AK Parti Genel Başkanvekili Numan Kurtulmuş, Sakarya'nın Adapazarı ilçesindeki bir restoranda AK Parti Sakarya İl Başkanlığınca düzenlenen "Basın Buluşması"nda gazetecilerin sorularını yanıtladı.

Döviz kurundaki dalgalanmaya değinen Kurtulmuş, enflasyonla ilgili meselenin, bir küresel tarafının bulunduğunu, salgın sırasında küresel ekonomide ciddi bir enflasyon baskısı ortaya çıktığını söyledi.

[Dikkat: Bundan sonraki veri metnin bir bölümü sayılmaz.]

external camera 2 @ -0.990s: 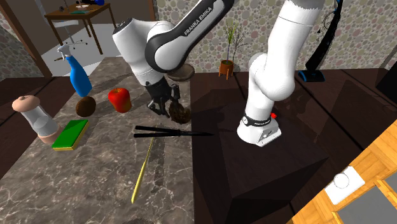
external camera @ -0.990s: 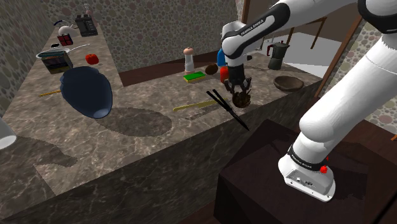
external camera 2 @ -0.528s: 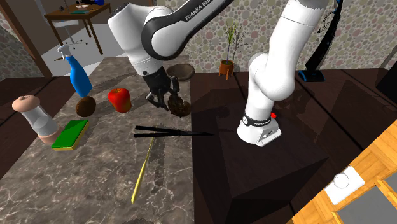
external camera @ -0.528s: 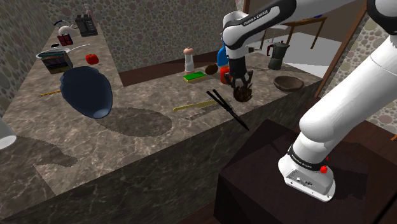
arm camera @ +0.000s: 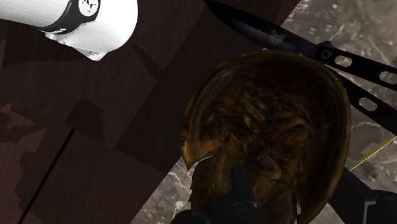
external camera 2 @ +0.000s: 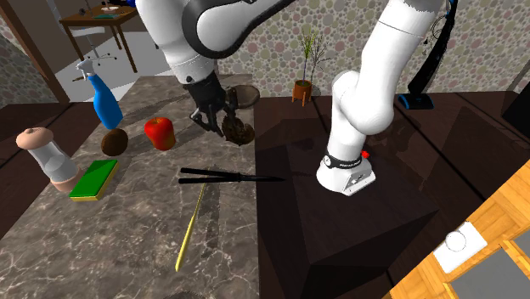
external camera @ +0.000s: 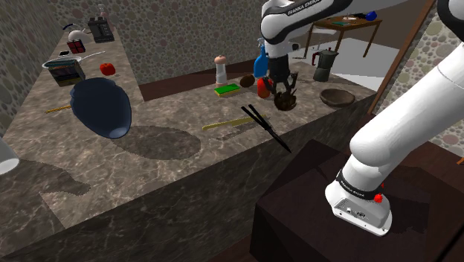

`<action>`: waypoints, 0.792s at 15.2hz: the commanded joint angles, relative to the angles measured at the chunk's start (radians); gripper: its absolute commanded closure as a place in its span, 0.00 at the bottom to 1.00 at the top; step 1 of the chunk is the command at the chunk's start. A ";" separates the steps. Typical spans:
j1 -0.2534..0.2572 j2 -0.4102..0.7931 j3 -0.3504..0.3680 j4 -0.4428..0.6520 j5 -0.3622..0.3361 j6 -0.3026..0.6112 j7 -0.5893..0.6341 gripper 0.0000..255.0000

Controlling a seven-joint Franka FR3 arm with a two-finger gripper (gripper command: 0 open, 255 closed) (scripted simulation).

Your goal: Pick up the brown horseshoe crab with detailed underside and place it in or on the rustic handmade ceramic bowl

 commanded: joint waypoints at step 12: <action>-0.092 -0.027 -0.125 0.041 -0.093 -0.058 -0.186 1.00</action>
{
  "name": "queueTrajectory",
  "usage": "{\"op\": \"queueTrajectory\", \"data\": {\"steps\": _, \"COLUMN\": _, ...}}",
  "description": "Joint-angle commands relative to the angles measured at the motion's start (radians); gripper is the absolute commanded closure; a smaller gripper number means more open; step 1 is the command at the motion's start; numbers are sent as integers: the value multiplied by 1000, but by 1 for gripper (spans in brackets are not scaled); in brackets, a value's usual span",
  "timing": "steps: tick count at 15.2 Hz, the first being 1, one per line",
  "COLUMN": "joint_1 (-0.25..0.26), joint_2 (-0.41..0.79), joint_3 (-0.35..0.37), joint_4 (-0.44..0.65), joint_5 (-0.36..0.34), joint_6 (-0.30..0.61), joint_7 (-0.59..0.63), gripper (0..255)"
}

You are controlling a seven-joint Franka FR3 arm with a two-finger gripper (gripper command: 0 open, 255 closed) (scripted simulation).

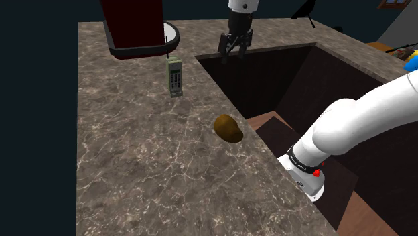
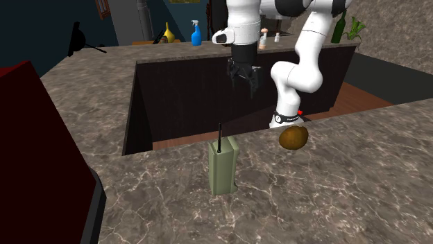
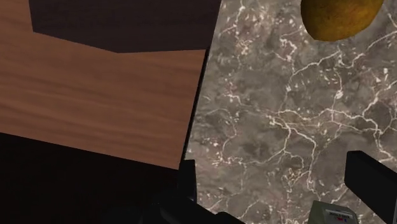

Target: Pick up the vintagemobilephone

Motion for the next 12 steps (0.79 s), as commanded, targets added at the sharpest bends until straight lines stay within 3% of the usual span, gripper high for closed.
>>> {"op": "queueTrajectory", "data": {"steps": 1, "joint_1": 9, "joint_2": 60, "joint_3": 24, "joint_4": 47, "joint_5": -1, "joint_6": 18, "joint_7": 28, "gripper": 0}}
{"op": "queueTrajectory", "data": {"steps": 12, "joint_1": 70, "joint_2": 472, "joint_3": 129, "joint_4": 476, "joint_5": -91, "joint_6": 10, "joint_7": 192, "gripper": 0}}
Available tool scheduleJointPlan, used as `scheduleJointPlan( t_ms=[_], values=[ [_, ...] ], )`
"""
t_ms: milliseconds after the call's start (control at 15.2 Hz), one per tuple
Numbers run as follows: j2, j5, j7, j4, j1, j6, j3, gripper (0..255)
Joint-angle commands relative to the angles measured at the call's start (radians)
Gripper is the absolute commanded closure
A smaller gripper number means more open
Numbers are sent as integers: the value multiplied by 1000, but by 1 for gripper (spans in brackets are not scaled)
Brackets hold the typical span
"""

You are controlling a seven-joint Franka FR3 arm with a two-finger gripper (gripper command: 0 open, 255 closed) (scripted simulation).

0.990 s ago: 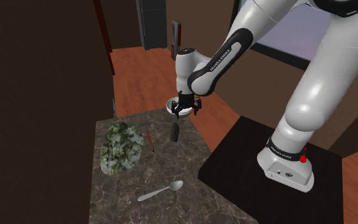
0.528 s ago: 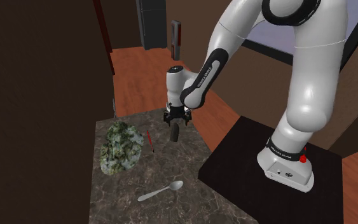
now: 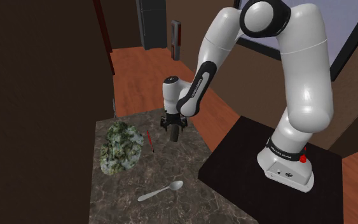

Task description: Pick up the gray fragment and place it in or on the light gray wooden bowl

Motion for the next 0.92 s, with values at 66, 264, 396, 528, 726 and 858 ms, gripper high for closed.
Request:
scheduleJointPlan(
  t_ms=[66,264,396,528,726,858],
  values=[
    [50,-21,17,18,16,34,-23,0],
    [50,-21,17,18,16,34,-23,0],
    [50,-21,17,18,16,34,-23,0],
    [50,-21,17,18,16,34,-23,0],
    [50,-21,17,18,16,33,-23,255],
    [50,-21,17,18,16,34,-23,255]
  ],
)
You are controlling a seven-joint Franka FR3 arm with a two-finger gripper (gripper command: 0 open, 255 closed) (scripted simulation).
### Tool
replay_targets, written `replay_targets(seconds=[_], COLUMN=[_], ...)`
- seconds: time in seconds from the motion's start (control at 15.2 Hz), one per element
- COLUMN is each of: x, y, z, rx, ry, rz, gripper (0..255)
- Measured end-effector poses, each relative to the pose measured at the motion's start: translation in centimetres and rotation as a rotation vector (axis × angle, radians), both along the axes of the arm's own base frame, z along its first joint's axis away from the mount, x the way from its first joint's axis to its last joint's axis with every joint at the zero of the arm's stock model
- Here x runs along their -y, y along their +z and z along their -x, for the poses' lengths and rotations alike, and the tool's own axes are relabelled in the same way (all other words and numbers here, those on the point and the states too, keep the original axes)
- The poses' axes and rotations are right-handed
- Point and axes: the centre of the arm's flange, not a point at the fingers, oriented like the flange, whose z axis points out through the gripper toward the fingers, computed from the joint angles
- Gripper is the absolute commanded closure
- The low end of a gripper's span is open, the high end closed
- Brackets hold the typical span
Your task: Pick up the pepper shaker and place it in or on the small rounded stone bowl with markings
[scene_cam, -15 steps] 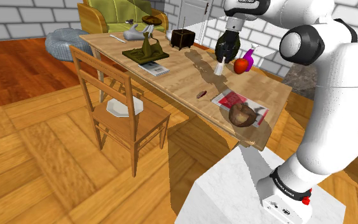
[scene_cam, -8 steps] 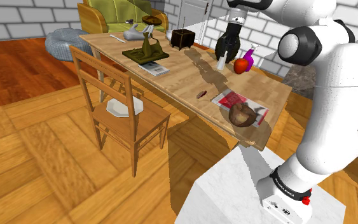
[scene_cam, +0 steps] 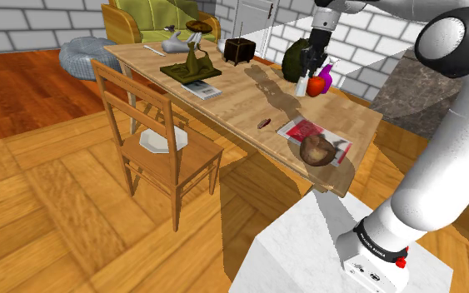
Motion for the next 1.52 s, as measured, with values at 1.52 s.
replay_targets(seconds=[1.52], x=[-10.2], y=[0.6], z=[22.9], rx=[0.0], ry=[0.001], rz=[0.0], gripper=[255])
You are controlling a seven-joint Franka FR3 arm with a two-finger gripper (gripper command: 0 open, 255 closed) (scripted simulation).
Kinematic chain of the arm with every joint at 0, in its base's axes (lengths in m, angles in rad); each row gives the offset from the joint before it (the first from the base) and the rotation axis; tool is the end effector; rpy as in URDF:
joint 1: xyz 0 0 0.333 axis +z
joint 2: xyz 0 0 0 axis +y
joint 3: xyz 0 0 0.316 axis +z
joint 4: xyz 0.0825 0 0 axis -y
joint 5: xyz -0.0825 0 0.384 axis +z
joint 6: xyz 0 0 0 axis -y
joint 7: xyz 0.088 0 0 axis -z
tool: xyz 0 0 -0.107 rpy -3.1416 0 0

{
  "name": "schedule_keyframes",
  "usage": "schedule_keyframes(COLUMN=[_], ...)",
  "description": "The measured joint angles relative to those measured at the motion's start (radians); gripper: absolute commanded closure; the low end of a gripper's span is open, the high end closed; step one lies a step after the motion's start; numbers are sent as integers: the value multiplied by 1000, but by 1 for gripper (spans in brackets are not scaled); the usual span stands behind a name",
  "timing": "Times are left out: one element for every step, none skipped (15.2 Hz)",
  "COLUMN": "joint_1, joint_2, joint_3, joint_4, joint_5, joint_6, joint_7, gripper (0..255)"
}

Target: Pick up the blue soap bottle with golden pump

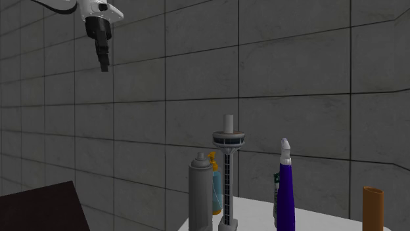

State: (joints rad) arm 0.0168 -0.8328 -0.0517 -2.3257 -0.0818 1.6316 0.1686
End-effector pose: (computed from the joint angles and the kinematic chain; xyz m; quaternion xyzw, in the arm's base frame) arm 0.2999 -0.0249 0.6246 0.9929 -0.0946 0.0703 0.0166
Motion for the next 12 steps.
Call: schedule_keyframes(joint_1=[0, -2, -6, -10, -13, -17, -21, -25, -29, -32, -34, -37], joint_2=[0, 10, 30, 54, 75, 98, 120, 145, 172, 210, 238, 266], joint_3=[0, -7, -20, -34, -45, -59, -75, -89, -106, -123, -135, -148], joint_4=[0, -1, 0, 5, 5, 2, -2, -4, -1, 12, 14, 24], joint_5=[0, -4, -11, -19, -25, -31, -39, -45, -52, -58, -61, -64], joint_6=[0, 9, 25, 39, 57, 79, 102, 123, 144, 166, 188, 201], joint_7=[0, -5, -16, -29, -37, -47, -61, -71, -85, -100, -108, -120], gripper=[0, 0, 0, 0, 0, 0, 0, 0, 0, 0, 0, 0])
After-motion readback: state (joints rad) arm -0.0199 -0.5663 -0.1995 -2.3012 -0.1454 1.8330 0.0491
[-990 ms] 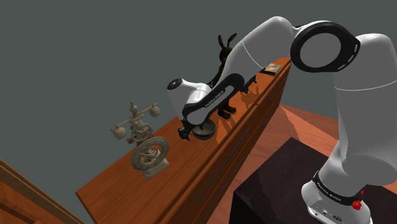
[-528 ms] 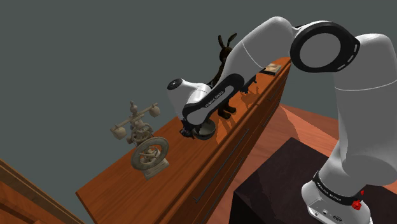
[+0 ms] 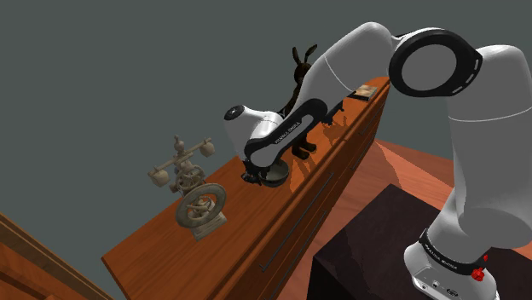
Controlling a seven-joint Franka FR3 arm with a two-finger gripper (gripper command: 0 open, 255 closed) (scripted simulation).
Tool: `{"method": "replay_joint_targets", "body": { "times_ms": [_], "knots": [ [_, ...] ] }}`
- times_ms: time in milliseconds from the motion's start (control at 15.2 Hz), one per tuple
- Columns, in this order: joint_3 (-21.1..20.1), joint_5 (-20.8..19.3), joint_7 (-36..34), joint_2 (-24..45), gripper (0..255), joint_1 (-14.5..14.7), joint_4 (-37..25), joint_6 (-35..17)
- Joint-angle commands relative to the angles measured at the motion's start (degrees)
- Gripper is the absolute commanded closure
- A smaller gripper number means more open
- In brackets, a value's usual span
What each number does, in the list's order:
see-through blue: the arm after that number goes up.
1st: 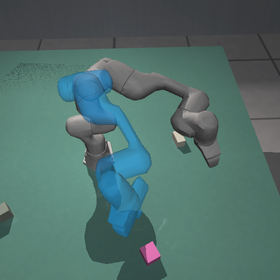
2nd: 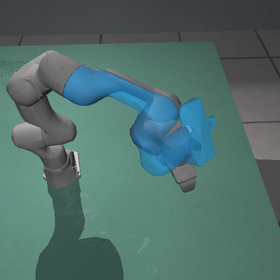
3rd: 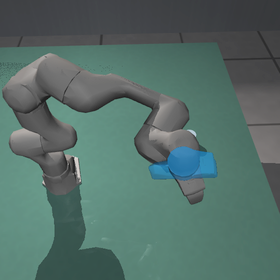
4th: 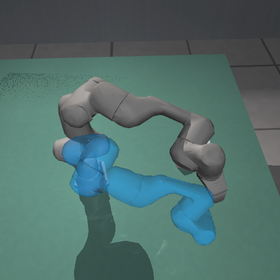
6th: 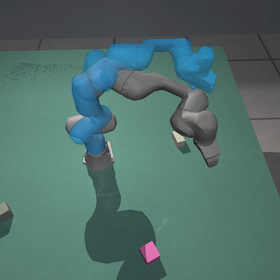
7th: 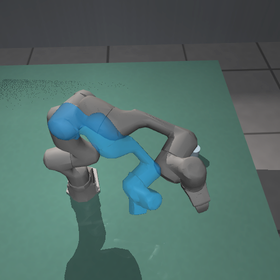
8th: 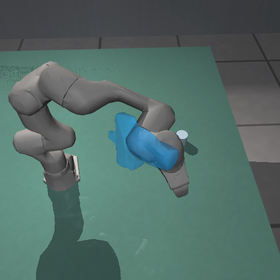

Bu durumun temel nedenleri bulunduğunu anlatan Kurtulmuş, üretim maliyetleri bakımından dünyada olağanüstü yüksek fiyat artışlarının gündeme geldiğini, buna ilave olarak birçok ülkede arz ve tedarik zincirlerinde kopukluklar olduğunu kaydetti.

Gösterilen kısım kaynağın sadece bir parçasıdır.